Exercise description:
Each line of the material, from the first through the one containing "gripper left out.", is to be written out exactly.

☆ ☆ ☆ ☆ ☆ ☆ ☆

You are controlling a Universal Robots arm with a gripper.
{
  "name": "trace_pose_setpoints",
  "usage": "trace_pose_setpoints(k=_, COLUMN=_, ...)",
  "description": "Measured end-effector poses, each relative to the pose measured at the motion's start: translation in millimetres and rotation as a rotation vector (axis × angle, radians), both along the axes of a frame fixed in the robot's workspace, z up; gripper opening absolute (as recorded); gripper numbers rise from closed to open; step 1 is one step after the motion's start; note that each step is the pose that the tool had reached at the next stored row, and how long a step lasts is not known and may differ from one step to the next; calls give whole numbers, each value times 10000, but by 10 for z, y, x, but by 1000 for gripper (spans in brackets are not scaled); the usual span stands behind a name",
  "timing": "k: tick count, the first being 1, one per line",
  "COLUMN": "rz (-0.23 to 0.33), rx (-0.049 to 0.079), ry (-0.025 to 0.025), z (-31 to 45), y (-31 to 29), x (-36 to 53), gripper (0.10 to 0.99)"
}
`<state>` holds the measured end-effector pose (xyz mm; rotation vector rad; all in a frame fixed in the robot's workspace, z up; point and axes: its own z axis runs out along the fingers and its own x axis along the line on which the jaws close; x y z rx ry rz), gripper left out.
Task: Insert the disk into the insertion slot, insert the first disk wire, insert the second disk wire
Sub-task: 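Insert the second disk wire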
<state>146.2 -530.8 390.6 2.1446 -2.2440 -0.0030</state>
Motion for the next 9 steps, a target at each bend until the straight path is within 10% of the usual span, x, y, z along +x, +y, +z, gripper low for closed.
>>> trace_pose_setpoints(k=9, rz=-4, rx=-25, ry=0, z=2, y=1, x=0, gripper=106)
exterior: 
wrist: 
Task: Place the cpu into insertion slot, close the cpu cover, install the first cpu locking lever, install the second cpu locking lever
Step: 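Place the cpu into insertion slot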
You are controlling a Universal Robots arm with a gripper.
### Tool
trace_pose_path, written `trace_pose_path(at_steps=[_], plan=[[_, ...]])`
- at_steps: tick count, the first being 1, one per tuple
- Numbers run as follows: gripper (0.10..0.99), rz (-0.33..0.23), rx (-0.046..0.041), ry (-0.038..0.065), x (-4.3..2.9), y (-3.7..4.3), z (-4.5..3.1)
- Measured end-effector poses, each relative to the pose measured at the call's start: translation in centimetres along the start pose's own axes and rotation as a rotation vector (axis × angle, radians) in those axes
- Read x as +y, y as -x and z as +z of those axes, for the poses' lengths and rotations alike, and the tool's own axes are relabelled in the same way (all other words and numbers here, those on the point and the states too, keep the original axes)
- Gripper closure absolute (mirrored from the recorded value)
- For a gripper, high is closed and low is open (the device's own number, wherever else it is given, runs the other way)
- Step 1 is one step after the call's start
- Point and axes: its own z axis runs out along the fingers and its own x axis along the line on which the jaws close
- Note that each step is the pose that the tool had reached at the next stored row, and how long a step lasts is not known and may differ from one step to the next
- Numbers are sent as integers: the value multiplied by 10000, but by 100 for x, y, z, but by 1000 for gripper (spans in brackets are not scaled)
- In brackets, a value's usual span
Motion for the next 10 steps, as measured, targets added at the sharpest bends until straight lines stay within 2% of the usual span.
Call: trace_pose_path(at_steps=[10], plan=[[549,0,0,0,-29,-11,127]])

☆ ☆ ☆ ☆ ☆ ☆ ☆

Solution to this task:
You are controlling a Universal Robots arm with a gripper.
{
  "name": "trace_pose_setpoints",
  "usage": "trace_pose_setpoints(k=_, COLUMN=_, ...)",
  "description": "Measured end-effector poses, each relative to the pose measured at the motion's start: translation in millimetres and rotation as a rotation vector (axis × angle, radians), both along the axes of a frame fixed in the robot's workspace, z up; gripper opening absolute (as recorded); gripper numbers rise from closed to open; step 1 is one step after the motion's start; note that each step is the pose that the tool had reached at the next stored row, and how long a step lasts is not known and may differ from one step to the next; calls give whole numbers, each value times 10000, but by 10 for z, y, x, but by 1000 for gripper (spans in brackets are not scaled); the usual span stands behind a name",
  "timing": "k: tick count, the first being 1, one per line",
  "COLUMN": "rz (-0.23 to 0.33), rx (-0.049 to 0.079), ry (-0.025 to 0.025), z (-31 to 45), y (-31 to 29), x (-36 to 53), gripper (0.10 to 0.99)"
}
`<state>` holds the measured end-effector pose (xyz mm; rotation vector rad; all in a frame fixed in the robot's workspace, z up; point and axes: its own z axis runs out along the fingers and its own x axis along the line on which the jaws close; x y z rx ry rz), gripper left out.

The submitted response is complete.